## Record set
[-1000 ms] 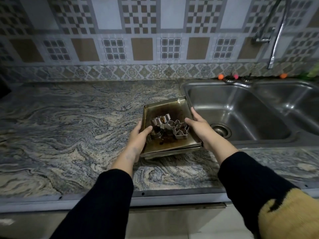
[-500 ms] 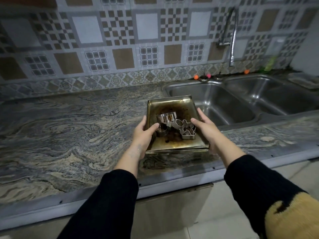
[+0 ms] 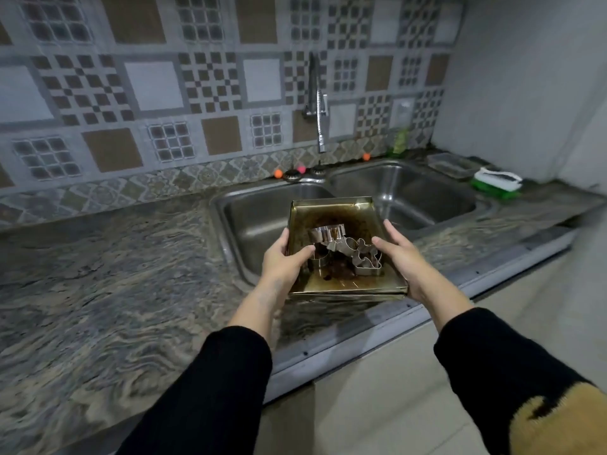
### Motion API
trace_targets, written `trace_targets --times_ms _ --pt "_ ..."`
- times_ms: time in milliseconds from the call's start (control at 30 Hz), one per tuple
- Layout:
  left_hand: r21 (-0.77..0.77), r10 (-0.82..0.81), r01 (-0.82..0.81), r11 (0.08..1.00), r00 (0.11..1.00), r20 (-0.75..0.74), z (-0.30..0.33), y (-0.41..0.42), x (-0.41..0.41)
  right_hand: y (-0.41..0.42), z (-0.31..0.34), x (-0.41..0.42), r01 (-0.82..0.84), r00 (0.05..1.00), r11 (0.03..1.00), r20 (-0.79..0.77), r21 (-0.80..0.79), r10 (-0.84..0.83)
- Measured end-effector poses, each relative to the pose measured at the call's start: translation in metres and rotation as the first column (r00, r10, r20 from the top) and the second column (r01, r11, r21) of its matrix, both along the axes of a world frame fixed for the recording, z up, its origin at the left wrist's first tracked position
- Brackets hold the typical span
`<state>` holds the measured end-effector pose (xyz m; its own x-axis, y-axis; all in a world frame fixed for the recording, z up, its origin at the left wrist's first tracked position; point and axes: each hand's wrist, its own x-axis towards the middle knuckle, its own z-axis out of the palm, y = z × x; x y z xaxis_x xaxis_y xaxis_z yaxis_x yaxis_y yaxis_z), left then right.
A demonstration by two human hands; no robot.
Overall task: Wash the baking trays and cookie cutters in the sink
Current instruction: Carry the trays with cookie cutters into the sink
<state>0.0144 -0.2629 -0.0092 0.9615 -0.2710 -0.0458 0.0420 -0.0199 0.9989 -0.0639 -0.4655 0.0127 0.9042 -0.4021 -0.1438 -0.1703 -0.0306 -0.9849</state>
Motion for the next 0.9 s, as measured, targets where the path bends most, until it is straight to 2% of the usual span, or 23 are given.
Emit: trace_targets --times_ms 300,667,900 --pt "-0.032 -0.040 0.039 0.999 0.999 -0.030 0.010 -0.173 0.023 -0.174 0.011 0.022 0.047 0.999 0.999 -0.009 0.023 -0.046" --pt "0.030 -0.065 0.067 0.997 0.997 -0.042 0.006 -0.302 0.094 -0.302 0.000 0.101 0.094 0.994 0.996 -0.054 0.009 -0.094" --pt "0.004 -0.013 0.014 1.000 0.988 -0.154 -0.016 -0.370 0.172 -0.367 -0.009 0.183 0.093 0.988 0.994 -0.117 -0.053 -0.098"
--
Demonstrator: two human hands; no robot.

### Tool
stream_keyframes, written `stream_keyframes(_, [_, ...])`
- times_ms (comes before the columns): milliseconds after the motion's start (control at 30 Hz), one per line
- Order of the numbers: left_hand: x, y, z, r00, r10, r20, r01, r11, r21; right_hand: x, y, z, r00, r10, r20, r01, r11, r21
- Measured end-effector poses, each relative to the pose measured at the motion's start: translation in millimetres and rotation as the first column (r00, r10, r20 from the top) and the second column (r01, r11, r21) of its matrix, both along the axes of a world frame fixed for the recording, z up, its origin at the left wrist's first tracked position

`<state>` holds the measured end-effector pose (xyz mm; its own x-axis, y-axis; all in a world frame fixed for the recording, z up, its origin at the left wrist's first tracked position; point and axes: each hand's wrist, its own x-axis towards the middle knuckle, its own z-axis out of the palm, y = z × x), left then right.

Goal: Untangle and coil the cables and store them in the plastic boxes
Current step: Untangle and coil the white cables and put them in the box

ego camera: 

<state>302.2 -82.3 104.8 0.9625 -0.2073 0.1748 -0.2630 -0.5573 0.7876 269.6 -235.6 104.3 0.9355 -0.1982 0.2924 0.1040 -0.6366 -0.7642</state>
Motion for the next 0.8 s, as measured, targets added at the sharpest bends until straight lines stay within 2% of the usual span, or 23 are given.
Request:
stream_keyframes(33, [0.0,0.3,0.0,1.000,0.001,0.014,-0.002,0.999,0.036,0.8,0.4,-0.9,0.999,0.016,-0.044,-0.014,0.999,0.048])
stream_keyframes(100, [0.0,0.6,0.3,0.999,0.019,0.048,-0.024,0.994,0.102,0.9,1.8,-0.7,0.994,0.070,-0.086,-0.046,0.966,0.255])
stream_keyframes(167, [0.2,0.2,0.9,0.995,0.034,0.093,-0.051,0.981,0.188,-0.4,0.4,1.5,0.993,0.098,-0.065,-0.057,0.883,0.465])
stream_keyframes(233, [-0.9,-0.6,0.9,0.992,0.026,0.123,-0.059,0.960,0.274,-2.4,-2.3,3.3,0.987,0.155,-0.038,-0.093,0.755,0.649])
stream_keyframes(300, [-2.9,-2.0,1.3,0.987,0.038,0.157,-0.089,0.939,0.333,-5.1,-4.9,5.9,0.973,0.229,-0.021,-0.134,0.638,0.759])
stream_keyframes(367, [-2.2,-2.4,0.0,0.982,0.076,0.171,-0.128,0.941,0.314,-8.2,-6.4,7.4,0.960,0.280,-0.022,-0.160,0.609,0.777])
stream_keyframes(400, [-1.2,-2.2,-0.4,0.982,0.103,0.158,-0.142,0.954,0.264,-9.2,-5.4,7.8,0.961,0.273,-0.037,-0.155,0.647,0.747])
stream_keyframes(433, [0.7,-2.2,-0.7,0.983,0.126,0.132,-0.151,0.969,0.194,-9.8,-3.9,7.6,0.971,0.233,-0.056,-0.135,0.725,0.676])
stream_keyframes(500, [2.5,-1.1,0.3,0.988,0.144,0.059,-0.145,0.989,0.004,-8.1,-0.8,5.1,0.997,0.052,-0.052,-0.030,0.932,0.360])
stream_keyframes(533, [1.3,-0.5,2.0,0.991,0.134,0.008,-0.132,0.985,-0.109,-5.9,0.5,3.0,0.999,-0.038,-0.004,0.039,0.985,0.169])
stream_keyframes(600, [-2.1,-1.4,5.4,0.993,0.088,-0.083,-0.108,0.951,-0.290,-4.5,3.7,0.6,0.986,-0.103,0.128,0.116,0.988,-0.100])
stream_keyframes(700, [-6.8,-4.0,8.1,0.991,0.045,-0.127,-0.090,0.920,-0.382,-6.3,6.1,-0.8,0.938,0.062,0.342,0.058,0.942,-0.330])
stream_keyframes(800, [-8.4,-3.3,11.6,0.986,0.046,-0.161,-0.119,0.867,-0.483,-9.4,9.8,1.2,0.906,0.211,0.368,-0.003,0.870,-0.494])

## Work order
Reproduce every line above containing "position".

## Output for this task
- Measured end-effector poses, each relative to the pose measured at the call's start: translation in metres and rotation as the first column (r00, r10, r20 from the top) and the second column (r01, r11, r21) of its matrix, both along the axes of a world frame fixed for the recording, z up, its origin at the left wrist's first tracked position
`<state>` holds the measured end-effector pose (xyz m; its own x-axis, y-axis; all in a world frame fixed for the recording, z up, its origin at the left wrist's first tracked position; point and axes: each hand's wrist, its own x-axis towards the middle knuckle, its own z-axis out of the palm, y = z × x; x y z xaxis_x xaxis_y xaxis_z yaxis_x yaxis_y yaxis_z), left then right.
- Measured end-effector poses, each relative to the pose measured at the motion's start: translation in millimetres and rotation as the first column (r00, r10, r20 from the top) and the second column (r01, r11, r21) of its matrix, both along the axes of a world frame fixed for the recording, z up, its origin at the left wrist's first tracked position
`<state>` holds the measured end-effector pose (xyz mm; its own x-axis, y-axis; all in a world frame fixed for the recording, z up, its origin at the left wrist's first tracked position; point and axes: each hand's wrist, its own x-axis towards the middle knuckle, its own z-axis out of the palm, y = z × x), left then right.

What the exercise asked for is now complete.